START Data for the task
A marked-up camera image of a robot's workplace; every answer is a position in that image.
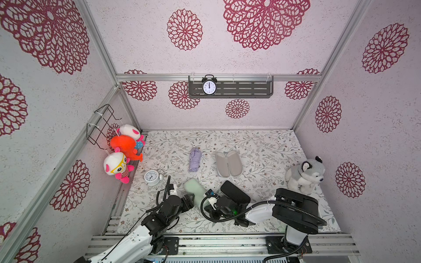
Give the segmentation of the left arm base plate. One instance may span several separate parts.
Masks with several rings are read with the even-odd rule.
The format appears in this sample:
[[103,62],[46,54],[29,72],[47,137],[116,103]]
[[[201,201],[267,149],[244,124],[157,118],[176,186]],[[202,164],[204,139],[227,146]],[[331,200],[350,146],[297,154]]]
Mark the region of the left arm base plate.
[[152,255],[177,255],[179,237],[162,236],[152,242]]

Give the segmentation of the black umbrella case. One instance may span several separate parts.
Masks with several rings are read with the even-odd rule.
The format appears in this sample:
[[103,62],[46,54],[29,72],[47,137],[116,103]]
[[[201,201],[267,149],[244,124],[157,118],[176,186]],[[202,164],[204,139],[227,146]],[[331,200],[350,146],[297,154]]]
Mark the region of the black umbrella case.
[[230,198],[232,201],[238,204],[249,204],[251,202],[251,198],[237,186],[235,186],[230,181],[225,181],[221,187],[221,192]]

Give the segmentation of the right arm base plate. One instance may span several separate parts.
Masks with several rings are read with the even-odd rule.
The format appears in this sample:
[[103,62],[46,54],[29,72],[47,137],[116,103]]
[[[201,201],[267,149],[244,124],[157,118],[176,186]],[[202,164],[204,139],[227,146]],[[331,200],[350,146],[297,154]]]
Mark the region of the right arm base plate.
[[[285,254],[294,251],[301,245],[301,242],[299,242],[298,245],[287,242],[284,236],[266,236],[265,242],[269,254]],[[306,236],[306,238],[304,239],[304,244],[298,250],[298,253],[312,253],[312,247],[310,245],[308,236]]]

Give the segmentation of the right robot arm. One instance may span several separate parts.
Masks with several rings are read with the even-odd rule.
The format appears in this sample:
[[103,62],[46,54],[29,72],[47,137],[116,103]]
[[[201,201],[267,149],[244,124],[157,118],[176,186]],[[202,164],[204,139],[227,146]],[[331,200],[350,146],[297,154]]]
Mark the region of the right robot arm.
[[318,234],[319,227],[327,225],[327,221],[318,215],[318,208],[316,199],[285,188],[277,189],[272,199],[254,204],[242,190],[208,190],[199,206],[203,217],[214,223],[233,220],[235,225],[243,227],[269,219],[284,223],[286,230],[281,243],[269,242],[278,252],[264,258],[264,263],[289,256],[297,256],[301,260],[311,251],[309,235]]

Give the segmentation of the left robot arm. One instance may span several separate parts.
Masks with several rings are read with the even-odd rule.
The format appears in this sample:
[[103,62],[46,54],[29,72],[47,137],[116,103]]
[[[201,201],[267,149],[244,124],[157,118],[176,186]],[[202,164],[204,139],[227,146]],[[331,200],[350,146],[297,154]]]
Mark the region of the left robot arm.
[[81,256],[77,263],[136,263],[150,254],[168,254],[164,248],[164,234],[174,220],[194,207],[194,194],[177,193],[177,189],[168,178],[164,189],[163,201],[146,211],[142,222],[130,231],[115,245],[106,251],[86,259]]

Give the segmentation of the purple umbrella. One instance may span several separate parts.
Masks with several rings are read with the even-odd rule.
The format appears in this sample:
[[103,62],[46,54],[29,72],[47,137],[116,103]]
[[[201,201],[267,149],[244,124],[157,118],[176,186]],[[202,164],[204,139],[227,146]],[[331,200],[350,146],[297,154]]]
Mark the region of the purple umbrella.
[[202,152],[198,147],[194,147],[190,151],[189,155],[189,172],[197,172],[200,167],[200,160]]

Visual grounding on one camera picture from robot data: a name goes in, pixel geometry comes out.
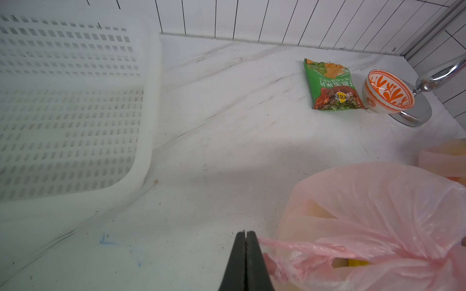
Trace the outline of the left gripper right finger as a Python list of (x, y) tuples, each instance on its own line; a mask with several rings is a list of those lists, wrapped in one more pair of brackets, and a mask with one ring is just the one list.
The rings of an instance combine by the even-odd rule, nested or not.
[(274, 291), (257, 235), (253, 231), (246, 233), (245, 266), (246, 291)]

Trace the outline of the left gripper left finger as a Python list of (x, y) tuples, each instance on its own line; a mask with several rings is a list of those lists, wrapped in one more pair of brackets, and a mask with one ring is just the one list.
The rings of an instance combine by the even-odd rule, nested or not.
[(237, 233), (219, 291), (246, 290), (246, 234)]

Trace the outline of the pink plastic bag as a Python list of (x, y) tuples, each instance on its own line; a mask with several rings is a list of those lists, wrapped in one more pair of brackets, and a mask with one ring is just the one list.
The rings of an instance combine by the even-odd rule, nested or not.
END Data for the task
## Your goal:
Please retype exactly the lines from the line containing "Mark the region of the purple umbrella." through the final line of the records above, inclusive, leaving out any pictures.

## Response area:
Mark the region of the purple umbrella.
[[202,152],[198,147],[194,147],[190,151],[189,155],[189,172],[197,172],[200,167],[200,160]]

Visual grounding on one camera picture from robot data: a name goes in, pixel geometry comes out.
Trace the outline of the left gripper right finger as a Python list of (x, y) tuples, each instance on its own line; a mask with several rings is a list of those lists, wrapped in one more pair of brackets, and a mask with one ring is just the one list.
The rings of an instance combine by the even-odd rule, nested or not.
[(274, 291), (257, 235), (253, 231), (246, 233), (245, 266), (246, 291)]

Trace the outline of the left gripper left finger as a Python list of (x, y) tuples, each instance on its own line; a mask with several rings is a list of those lists, wrapped in one more pair of brackets, and a mask with one ring is just the one list.
The rings of an instance combine by the even-odd rule, nested or not.
[(237, 233), (219, 291), (246, 290), (246, 234)]

Trace the outline of the pink plastic bag as a Python list of (x, y) tuples, each instance on its own line; a mask with several rings is a list of those lists, wrapped in one more pair of brackets, and a mask with one ring is just the one list.
The rings of an instance combine by the even-odd rule, nested or not.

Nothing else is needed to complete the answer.